YOUR INSTRUCTIONS — Verbatim copy, images omitted: return the full listing.

----------------

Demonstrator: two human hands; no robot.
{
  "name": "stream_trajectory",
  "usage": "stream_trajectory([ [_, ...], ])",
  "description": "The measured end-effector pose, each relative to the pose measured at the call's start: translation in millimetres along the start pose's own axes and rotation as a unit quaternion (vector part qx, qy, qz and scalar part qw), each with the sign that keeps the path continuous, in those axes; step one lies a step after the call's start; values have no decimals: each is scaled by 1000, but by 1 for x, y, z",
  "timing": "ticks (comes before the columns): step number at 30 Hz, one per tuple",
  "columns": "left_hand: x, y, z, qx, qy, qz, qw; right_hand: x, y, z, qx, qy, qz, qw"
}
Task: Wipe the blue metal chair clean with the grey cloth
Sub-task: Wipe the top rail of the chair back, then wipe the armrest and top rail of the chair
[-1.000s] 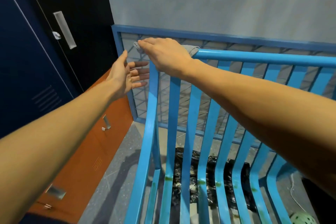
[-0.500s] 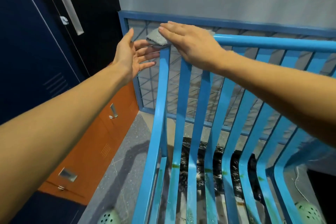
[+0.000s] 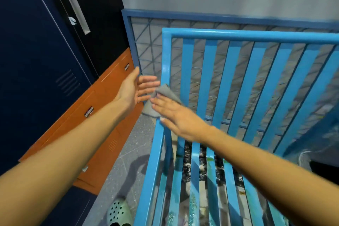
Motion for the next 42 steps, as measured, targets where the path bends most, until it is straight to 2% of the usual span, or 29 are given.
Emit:
stream_trajectory([
  [3, -1, -38, -34, -26, 21, -3, 999, 30, -31, -34, 37, 72, 5, 997],
  [7, -1, -100, -73, -81, -18, 31, 996, 53, -65, -77, 65, 157, 15, 985],
  [15, -13, -245, -120, -164, -50, 98, 980, 79, -150, -207, 32, 221, 14, 975],
  [19, -4, -298, -131, -169, -24, 119, 978, 100, -185, -259, -44, 216, -9, 975],
  [22, -3, -324, -132, -165, -31, 137, 976, 127, -200, -275, -112, 130, -50, 984],
  [25, -5, -335, -134, -149, -76, 150, 974, 120, -199, -272, -116, 94, -30, 988],
  [27, -8, -339, -131, -129, -90, 164, 974, 105, -190, -268, -86, 121, 18, 989],
  [29, -8, -342, -122, -89, -71, 181, 977, 89, -181, -258, -33, 196, 79, 977],
  [31, -1, -342, -106, -50, -40, 195, 979, 77, -177, -241, 63, 283, 120, 950],
  [34, 28, -339, -80, -1, -20, 182, 983, 55, -186, -213, 201, 374, 164, 891],
  [37, 71, -336, -71, 28, -21, 152, 988, 35, -219, -181, 282, 394, 193, 853],
  [39, 103, -330, -73, 33, -21, 132, 991, 17, -250, -156, 304, 407, 223, 832],
  [42, 164, -319, -80, 31, -33, 82, 996, -23, -303, -117, 329, 376, 264, 825],
])
Point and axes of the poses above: each hand's wrist, its own y-axis towards the middle knuckle, its own x-axis out of the palm, z = x × y, the point moved 6 cm from there along y, towards the middle knuckle, and after that the axes turned 2 degrees about -z, right-handed, at the moved point
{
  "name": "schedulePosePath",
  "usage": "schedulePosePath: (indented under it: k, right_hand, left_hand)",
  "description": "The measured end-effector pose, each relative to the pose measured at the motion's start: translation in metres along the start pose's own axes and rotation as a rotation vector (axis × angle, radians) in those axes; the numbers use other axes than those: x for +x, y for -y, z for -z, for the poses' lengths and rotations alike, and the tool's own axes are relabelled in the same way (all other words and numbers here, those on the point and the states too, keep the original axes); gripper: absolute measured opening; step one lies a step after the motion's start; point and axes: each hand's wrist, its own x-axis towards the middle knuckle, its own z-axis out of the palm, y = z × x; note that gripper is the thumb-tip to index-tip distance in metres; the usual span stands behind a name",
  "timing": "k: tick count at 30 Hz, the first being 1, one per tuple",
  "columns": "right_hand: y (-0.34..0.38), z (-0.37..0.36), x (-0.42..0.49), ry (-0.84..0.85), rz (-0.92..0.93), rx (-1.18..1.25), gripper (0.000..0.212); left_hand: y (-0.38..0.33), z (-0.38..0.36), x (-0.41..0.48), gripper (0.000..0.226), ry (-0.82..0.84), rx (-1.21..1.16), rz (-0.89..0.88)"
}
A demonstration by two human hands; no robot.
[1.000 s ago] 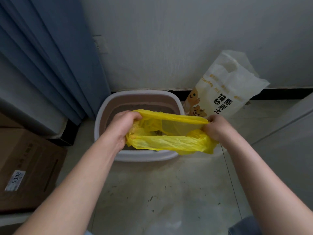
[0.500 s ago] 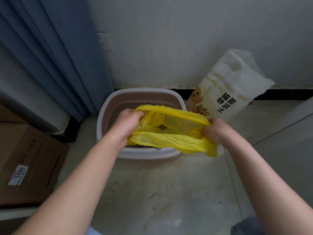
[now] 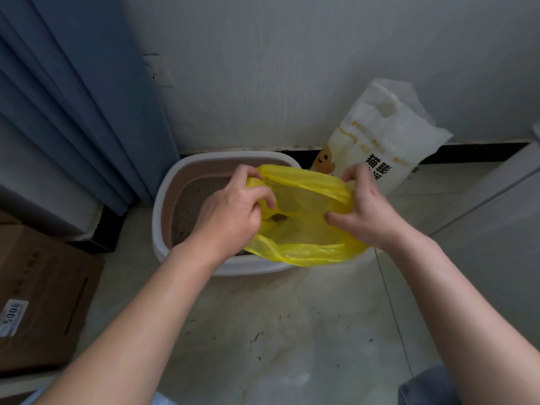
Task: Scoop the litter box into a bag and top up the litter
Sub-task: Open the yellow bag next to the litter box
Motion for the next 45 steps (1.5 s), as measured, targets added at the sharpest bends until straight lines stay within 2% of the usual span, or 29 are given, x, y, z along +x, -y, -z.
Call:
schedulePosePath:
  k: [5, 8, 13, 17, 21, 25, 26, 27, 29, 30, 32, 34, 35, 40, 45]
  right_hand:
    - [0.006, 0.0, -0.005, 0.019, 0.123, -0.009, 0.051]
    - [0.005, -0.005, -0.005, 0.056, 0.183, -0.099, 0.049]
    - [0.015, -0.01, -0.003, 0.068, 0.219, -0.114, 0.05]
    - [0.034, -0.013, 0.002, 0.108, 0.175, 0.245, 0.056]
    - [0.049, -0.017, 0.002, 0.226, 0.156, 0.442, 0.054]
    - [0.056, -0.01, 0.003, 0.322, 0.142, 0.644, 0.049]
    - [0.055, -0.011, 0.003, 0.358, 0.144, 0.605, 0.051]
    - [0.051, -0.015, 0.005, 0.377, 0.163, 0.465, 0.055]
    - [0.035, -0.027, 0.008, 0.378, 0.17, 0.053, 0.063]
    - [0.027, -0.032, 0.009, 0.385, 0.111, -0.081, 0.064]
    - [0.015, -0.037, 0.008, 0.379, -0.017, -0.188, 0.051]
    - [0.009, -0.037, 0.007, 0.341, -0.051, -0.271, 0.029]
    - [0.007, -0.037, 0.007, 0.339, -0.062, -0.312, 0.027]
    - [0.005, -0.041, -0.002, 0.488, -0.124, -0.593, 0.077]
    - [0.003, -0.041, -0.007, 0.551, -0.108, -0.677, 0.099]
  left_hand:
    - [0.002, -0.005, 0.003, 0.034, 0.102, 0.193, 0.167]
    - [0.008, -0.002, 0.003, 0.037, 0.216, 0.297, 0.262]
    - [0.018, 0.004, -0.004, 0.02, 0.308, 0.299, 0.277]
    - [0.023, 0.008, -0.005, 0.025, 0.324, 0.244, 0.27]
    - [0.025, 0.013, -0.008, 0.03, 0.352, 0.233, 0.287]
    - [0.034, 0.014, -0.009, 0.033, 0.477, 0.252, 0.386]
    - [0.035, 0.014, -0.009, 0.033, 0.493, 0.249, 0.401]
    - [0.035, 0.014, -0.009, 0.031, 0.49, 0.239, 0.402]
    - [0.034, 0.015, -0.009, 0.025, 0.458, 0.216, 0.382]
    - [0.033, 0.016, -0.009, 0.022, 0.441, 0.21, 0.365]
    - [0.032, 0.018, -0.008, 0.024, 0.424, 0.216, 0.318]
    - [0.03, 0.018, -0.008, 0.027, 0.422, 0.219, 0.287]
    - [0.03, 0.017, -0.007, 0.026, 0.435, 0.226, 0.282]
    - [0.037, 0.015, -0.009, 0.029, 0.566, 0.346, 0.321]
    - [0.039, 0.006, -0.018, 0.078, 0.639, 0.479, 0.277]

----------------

WRITTEN ANSWER —
Demonstrator: two human hands; no robot.
{
  "name": "stream_trajectory",
  "usage": "stream_trajectory([ [_, ...], ])",
  "description": "The measured end-effector pose, each relative to the pose measured at the call's start: translation in millimetres along the start pose's own axes and rotation as a unit quaternion (vector part qx, qy, qz and scalar part qw), each with the sign that keeps the path continuous, in those axes; step one lies a step after the call's start; values have no decimals: each is scaled by 1000, but by 1 for x, y, z",
  "timing": "ticks (comes before the columns): step number at 30 Hz, one per tuple",
  "columns": "left_hand: x, y, z, qx, qy, qz, qw; right_hand: x, y, z, qx, qy, qz, qw"
}
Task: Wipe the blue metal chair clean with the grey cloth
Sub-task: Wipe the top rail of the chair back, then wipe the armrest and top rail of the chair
[-1.000s] 
[-0.500s] 
[+0.000s] 
Motion for the next 42 steps, as measured, targets where the path bends most, until it is straight to 2% of the usual span, or 29 are given.
Emit:
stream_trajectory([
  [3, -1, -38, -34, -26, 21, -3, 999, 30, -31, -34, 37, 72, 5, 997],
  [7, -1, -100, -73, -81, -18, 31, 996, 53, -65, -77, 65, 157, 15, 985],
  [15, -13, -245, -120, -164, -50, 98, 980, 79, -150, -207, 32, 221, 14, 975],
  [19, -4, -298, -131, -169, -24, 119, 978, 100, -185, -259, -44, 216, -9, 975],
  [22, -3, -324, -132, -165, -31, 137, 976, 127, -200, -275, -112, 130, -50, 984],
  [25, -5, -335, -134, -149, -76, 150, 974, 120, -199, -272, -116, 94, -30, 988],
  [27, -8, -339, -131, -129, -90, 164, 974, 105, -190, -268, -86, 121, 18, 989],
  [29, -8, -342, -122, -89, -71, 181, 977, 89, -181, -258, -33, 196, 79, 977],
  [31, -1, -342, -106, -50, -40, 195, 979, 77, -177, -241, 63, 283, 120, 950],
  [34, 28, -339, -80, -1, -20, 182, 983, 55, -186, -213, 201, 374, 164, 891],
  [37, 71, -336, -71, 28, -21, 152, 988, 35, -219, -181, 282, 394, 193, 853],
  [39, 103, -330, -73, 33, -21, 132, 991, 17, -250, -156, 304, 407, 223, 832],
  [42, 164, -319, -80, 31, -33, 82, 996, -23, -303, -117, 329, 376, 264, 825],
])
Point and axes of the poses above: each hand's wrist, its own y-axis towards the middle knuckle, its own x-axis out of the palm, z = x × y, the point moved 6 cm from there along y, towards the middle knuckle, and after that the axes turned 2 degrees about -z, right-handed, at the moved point
{
  "name": "schedulePosePath",
  "usage": "schedulePosePath: (indented under it: k, right_hand, left_hand)",
  "description": "The measured end-effector pose, each relative to the pose measured at the motion's start: translation in metres along the start pose's own axes and rotation as a rotation vector (axis × angle, radians) in those axes; the numbers use other axes than those: x for +x, y for -y, z for -z, for the poses' lengths and rotations alike, and the tool's own axes are relabelled in the same way (all other words and numbers here, those on the point and the states too, keep the original axes); gripper: absolute measured opening; step one lies a step after the motion's start; point and axes: each hand's wrist, its own x-axis towards the middle knuckle, its own z-axis out of the palm, y = z × x; note that gripper is the thumb-tip to index-tip distance in metres; the usual span stands behind a name",
  "timing": "k: tick count at 30 Hz, the first being 1, one per tuple",
  "columns": "right_hand: y (-0.34..0.38), z (-0.37..0.36), x (-0.42..0.49), ry (-0.84..0.85), rz (-0.92..0.93), rx (-1.18..1.25), gripper (0.000..0.212); left_hand: y (-0.38..0.33), z (-0.38..0.36), x (-0.41..0.48), gripper (0.000..0.226), ry (-0.82..0.84), rx (-1.21..1.16), rz (-0.89..0.88)"
}
A demonstration by two human hands; no robot.
[1.000 s ago] 
[0.500 s ago] 
[now] 
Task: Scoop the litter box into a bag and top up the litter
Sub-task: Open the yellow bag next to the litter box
Motion for the next 45 steps (1.5 s), as measured, targets added at the sharpest bends until straight lines stay within 2% of the usual span, or 29 are given, x, y, z along +x, -y, -z.
Call:
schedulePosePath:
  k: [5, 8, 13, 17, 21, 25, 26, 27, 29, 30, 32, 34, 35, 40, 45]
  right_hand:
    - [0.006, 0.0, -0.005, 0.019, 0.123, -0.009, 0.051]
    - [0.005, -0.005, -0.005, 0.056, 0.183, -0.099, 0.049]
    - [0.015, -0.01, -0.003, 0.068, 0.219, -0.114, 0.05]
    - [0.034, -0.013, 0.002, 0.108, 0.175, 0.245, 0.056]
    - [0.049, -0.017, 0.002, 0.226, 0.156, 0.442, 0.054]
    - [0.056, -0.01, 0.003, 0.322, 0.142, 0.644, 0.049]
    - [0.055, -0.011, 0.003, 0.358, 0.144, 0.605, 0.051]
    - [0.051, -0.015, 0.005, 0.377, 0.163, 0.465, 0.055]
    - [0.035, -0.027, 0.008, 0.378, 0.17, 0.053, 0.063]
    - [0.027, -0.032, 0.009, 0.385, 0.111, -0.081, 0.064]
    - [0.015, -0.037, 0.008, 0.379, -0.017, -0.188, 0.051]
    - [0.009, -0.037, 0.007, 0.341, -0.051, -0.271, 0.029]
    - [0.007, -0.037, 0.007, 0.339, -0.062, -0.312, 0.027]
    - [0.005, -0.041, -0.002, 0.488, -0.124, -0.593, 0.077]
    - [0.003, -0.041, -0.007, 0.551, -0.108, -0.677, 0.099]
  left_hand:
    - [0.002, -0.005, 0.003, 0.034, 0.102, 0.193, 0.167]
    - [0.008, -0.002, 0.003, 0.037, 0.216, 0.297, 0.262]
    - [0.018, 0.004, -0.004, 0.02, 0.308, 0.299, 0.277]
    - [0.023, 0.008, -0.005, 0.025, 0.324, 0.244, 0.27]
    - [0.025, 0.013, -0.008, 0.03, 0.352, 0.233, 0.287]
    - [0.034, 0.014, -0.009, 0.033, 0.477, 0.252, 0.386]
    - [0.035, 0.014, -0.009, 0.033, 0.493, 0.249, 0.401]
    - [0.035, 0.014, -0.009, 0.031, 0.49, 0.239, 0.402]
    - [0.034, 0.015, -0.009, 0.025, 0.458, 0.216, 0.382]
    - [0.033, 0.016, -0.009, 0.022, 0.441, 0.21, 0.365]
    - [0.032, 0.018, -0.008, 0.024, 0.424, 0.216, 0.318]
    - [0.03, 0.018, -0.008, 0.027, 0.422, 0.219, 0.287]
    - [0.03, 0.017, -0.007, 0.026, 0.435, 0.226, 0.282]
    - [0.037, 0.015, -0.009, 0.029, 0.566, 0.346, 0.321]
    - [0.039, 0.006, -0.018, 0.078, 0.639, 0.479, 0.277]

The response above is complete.